Minborg

Minborg
Minborg

Tuesday, June 7, 2022

Exhaustive JUnit5 Testing with Combinations, Permutations and Products

 

Exhaustive JUnit5 Testing with Combinations, Permutations, and Products

Unit testing constitutes an integral part of the process of providing high-quality software. But, how can one write tests covering all variants of several operations? Read this article and learn how to use JUnit5 in conjunction with combinations, permutations, and products.

Test Support Libraries

There are many libraries that make testing better in different aspects. Here are some of them:

Agitar One

Agitator automatically creates dynamic test cases, synthesizes sets of input data, and analyzes the results.


http://www.agitar.com/solutions/products/software_agitation.html


Chaos Monkey

Chaos Monkey is responsible for randomly terminating instances in production to ensure that engineers implement their services to be resilient to instance failures.


https://netflix.github.io/chaosmonkey/


Chronicle Test Framework

This library provides support classes for writing JUnit tests. It supports both JUnit4 and JUnit5. Tools like permutations, combinations, and products can be leveraged to create exhaustive tests. Agitar One can automatically identify and generate tests whereas Chronicle Test Framework provides programmatic support for writing your own tests.

 

https://github.com/OpenHFT/Chronicle-Test-Framework


In this article we will be talking about Chronicle Test Framework.

Objective

Suppose we have written a custom implementation of java.util.List called MyList and that we want to test the implementation against a reference implementation such as ArrayList. Further, assume that we have a number of operations  O1, O2, …, On. that we can apply to these objects. The question now is: how can we write tests assuring that the two objects provide the same result regardless of how the operations are applied?

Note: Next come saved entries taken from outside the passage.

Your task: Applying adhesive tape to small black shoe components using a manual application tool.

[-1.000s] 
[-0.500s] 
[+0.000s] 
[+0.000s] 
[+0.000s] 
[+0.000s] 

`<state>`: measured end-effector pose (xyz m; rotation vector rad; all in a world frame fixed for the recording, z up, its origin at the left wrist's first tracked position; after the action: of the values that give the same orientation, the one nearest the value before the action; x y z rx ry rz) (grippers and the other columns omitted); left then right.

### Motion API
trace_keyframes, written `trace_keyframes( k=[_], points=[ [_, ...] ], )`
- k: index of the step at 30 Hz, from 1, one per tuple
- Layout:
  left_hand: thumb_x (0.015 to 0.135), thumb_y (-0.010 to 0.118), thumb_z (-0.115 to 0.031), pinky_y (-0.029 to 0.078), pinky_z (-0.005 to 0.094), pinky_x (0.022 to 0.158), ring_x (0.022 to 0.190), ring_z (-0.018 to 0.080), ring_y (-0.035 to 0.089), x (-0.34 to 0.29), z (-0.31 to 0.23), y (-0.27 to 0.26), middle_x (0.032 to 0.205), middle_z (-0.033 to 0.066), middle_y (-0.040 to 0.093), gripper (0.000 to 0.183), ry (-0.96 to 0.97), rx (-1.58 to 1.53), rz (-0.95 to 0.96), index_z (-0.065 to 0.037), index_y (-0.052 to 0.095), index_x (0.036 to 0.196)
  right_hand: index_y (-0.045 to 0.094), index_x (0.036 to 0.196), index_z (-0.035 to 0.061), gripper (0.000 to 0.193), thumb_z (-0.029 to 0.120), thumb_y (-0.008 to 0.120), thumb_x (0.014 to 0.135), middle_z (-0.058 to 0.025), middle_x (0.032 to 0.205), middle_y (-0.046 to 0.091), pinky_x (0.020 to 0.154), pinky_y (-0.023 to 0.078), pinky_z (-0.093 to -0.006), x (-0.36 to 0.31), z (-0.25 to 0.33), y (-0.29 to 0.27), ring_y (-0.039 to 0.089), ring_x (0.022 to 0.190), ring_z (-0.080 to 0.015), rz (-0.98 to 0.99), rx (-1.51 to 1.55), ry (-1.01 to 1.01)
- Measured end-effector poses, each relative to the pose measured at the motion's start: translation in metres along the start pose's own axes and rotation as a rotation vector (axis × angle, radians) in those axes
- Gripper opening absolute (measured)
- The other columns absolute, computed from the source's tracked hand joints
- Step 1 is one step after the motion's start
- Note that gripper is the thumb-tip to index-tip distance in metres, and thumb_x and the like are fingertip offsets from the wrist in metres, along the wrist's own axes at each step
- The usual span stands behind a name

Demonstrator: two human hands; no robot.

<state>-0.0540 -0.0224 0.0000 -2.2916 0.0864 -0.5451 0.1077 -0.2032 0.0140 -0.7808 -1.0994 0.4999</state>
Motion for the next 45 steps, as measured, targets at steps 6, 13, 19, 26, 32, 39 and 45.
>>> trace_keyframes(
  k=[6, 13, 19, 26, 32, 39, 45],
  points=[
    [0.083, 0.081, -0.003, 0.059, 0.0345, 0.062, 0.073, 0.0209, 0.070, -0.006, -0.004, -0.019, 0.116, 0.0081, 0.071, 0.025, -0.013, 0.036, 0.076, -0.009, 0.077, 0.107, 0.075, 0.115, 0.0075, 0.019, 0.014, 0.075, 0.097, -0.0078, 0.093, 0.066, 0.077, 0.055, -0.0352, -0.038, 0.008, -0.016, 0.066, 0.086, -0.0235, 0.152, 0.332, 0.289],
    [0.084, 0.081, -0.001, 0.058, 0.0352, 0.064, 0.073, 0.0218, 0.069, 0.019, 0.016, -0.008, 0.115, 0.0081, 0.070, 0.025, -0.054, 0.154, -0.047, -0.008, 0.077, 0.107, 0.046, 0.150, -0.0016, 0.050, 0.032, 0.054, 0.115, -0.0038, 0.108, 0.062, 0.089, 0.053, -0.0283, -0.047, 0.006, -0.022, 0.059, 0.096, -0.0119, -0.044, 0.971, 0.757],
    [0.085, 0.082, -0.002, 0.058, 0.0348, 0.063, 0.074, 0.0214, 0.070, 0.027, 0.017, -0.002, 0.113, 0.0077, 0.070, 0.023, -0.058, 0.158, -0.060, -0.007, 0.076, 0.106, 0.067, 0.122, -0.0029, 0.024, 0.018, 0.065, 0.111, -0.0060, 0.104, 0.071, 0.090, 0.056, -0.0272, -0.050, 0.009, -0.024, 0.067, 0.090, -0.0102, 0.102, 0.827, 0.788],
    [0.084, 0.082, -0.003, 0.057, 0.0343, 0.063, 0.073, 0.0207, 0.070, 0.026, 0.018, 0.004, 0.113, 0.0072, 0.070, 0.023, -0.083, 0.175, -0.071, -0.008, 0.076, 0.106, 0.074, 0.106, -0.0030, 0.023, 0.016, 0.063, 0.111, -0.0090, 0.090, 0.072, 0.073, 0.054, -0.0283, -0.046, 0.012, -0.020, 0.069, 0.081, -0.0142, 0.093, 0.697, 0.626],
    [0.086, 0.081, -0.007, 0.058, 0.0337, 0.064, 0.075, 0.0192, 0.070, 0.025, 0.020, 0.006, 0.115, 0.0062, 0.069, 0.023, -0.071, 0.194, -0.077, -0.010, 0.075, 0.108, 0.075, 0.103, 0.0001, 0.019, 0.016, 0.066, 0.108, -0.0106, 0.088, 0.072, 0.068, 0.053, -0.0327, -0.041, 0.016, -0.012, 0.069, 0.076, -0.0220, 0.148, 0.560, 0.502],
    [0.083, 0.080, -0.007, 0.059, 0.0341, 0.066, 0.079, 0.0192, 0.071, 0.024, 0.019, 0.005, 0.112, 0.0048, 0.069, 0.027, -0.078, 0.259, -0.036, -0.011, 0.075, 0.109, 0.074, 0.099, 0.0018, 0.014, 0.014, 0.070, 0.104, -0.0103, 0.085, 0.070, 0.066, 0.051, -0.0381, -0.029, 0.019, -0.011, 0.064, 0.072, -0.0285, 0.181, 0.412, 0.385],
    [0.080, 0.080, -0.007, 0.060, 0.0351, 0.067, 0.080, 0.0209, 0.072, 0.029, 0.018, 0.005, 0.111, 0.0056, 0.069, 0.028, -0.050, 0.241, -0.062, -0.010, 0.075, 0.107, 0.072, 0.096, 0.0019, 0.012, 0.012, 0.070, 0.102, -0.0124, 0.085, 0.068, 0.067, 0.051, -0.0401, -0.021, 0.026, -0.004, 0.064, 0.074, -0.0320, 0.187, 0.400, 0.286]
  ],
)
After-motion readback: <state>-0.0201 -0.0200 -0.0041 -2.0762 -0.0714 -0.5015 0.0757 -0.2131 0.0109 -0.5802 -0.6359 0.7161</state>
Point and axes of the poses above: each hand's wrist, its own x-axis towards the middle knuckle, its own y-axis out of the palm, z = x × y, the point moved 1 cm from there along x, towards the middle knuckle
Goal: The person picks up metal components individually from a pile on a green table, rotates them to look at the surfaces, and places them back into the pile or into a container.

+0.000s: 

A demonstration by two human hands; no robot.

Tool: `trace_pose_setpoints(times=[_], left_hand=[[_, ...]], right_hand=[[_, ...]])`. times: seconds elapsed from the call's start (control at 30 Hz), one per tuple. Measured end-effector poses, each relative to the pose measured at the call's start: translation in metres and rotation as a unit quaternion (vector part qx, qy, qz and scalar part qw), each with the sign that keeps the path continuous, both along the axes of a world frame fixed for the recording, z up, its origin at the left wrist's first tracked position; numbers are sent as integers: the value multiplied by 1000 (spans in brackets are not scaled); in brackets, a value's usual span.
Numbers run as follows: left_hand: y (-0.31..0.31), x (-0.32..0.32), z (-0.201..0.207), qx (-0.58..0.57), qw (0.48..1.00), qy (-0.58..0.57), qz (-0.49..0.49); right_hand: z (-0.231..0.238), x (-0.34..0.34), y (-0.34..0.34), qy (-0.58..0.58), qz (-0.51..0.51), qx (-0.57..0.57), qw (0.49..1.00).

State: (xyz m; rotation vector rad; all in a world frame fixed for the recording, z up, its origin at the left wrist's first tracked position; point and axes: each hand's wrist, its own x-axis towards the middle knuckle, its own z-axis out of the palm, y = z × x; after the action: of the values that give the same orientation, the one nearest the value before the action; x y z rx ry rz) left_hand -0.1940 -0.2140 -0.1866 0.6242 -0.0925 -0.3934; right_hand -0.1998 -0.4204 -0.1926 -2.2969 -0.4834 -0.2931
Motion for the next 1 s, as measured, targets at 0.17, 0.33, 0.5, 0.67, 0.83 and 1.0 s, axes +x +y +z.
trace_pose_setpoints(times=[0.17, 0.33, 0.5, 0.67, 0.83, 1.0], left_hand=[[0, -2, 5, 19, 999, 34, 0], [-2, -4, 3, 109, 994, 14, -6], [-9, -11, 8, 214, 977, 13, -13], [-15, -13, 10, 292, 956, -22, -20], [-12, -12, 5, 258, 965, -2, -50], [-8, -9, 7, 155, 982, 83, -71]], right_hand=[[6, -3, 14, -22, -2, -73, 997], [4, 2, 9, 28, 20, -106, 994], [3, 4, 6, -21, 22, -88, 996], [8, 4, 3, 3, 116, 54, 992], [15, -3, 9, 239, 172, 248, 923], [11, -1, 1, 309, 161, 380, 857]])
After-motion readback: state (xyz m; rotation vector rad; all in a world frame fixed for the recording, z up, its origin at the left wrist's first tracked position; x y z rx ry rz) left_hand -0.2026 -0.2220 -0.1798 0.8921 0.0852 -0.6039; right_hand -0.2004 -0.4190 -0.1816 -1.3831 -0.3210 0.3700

Combinations, Permutations, and Products

Before we continue, we remind ourselves of what combinations, permutations, and products are from a mathematical perspective. Assume we have a set X = {A, B, C} then;


The combinations of X are:

[]

[A]

[B]

[C]

[A, B]

[A, C]

[B, C]

[A, B, C]


The permutations of X are:

[A, B, C]

[A, C, B]

[B, A, C]

[B, C, A]

[C, A, B]

[C, B, A]


The permutations of all combinations of X are:

[]

[A]

[B]

[C]

[A, B]

[B, A]

[A, C]

[C, A]

[B, C]

[C, B]

[A, B, C]

[A, C, B]

[B, A, C]

[B, C, A]

[C, A, B]

[C, B, A]


Where [] denotes a sequence of no elements. As can be seen from the sequences above, the number of variants will increase very rapidly as the number of set members increases. This puts a practical limit on the exhaustiveness of the test one can write.


Another concept (not exemplified in this article) is “Products” (aka Cartesian Products). Suppose we have a sequence s1 = [A, B] of one type and another sequence s2 = [1, 2] of another type then;


The product of s1 and s2 is:

[A, 1]

[A, 2]

[B, 1]

[B, 2]


Products have many similarities with database “join” operations and relate to nested loops.

The Test Framework

In this test, we will be using open-source Chronicle-Test-Framework that supports the aforementioned combination, permutation, and product features. Here is an example:


// Prints: [], [A], [B], [C], [A, B], [B, C], … (8 sequences)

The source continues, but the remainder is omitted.